Large Language Models Miss the Multi-Agent Mark
Emanuele La Malfa, Gabriele La Malfa, Samuele Marro, Jie M. Zhang, Elizabeth Black, Michael Luck, Philip Torr, Michael Wooldridge
TL;DR
This position paper argues that current MAS LLM research misapplies multi-agent system theory by neglecting core MAS principles in four areas: social agency, environment design, coordination/communication, and emergence measurement. It advocates for native social pre-training of LLMs, open multimodal and memory-enabled environments, asynchronous and standardized communication protocols, and rigorous, MAS-based metrics for emergent behaviours. By outlining concrete research directions and emphasizing precise terminology, the authors aim to ground MAS LLM work in established MAS theory to improve robustness, safety, and interoperability.

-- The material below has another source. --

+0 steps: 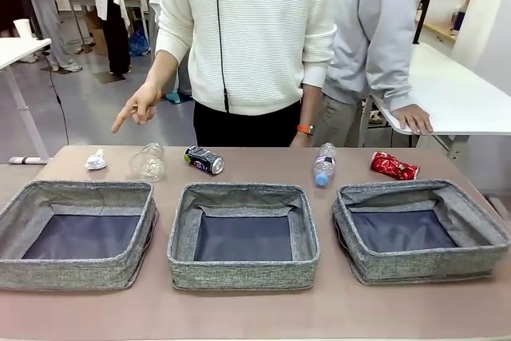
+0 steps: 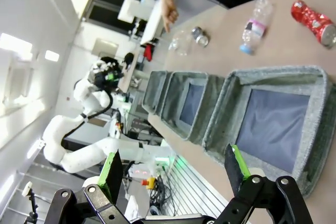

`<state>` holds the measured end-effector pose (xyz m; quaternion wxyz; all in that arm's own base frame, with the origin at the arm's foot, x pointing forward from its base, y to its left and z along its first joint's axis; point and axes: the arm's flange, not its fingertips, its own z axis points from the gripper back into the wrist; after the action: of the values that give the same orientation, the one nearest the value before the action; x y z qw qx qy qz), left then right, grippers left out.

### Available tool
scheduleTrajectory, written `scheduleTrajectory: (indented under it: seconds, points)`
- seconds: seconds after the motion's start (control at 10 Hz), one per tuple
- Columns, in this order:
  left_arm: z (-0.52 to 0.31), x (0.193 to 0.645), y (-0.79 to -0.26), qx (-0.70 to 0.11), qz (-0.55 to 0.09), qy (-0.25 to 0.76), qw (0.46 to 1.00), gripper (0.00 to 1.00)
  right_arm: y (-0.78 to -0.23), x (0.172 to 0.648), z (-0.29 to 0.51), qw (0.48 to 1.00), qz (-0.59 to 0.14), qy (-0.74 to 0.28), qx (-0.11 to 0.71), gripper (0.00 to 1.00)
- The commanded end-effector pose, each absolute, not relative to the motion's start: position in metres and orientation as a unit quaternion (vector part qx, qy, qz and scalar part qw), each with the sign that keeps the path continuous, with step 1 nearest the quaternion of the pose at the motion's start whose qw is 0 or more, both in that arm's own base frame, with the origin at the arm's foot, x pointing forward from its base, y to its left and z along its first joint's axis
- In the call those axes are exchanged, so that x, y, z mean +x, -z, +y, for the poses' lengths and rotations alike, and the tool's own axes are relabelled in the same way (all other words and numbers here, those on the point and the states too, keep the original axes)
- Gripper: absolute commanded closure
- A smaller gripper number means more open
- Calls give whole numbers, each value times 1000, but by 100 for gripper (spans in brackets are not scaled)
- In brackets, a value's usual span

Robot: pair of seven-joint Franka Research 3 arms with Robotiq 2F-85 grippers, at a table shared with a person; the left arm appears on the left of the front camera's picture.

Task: Sort the waste into the appropriate baskets.
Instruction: Pick up the waste item pointed out by the person.

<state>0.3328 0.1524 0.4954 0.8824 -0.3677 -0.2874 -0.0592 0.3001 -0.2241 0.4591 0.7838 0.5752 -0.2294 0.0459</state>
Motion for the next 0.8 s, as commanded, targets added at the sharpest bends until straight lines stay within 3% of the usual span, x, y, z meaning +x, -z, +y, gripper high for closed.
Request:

The work highlights the practical impact of integrating MAS concepts to avoid reinventing solutions and to better harness open-ended, multi-agent interactions in LLM frameworks.
Abstract
Recent interest in Multi-Agent Systems of Large Language Models (MAS LLMs) has led to an increase in frameworks leveraging multiple LLMs to tackle complex tasks. However, much of this literature appropriates the terminology of MAS without engaging with its foundational principles. In this position paper, we highlight critical discrepancies between MAS theory and current MAS LLMs implementations, focusing on four key areas: the social aspect of agency, environment design, coordination and communication protocols, and measuring emergent behaviours. Our position is that many MAS LLMs lack multi-agent characteristics such as autonomy, social interaction, and structured environments, and often rely on oversimplified, LLM-centric architectures. The field may slow down and lose traction by revisiting problems the MAS literature has already addressed. Therefore, we systematically analyse this issue and outline associated research opportunities; we advocate for better integrating established MAS concepts and more precise terminology to avoid mischaracterisation and missed opportunities.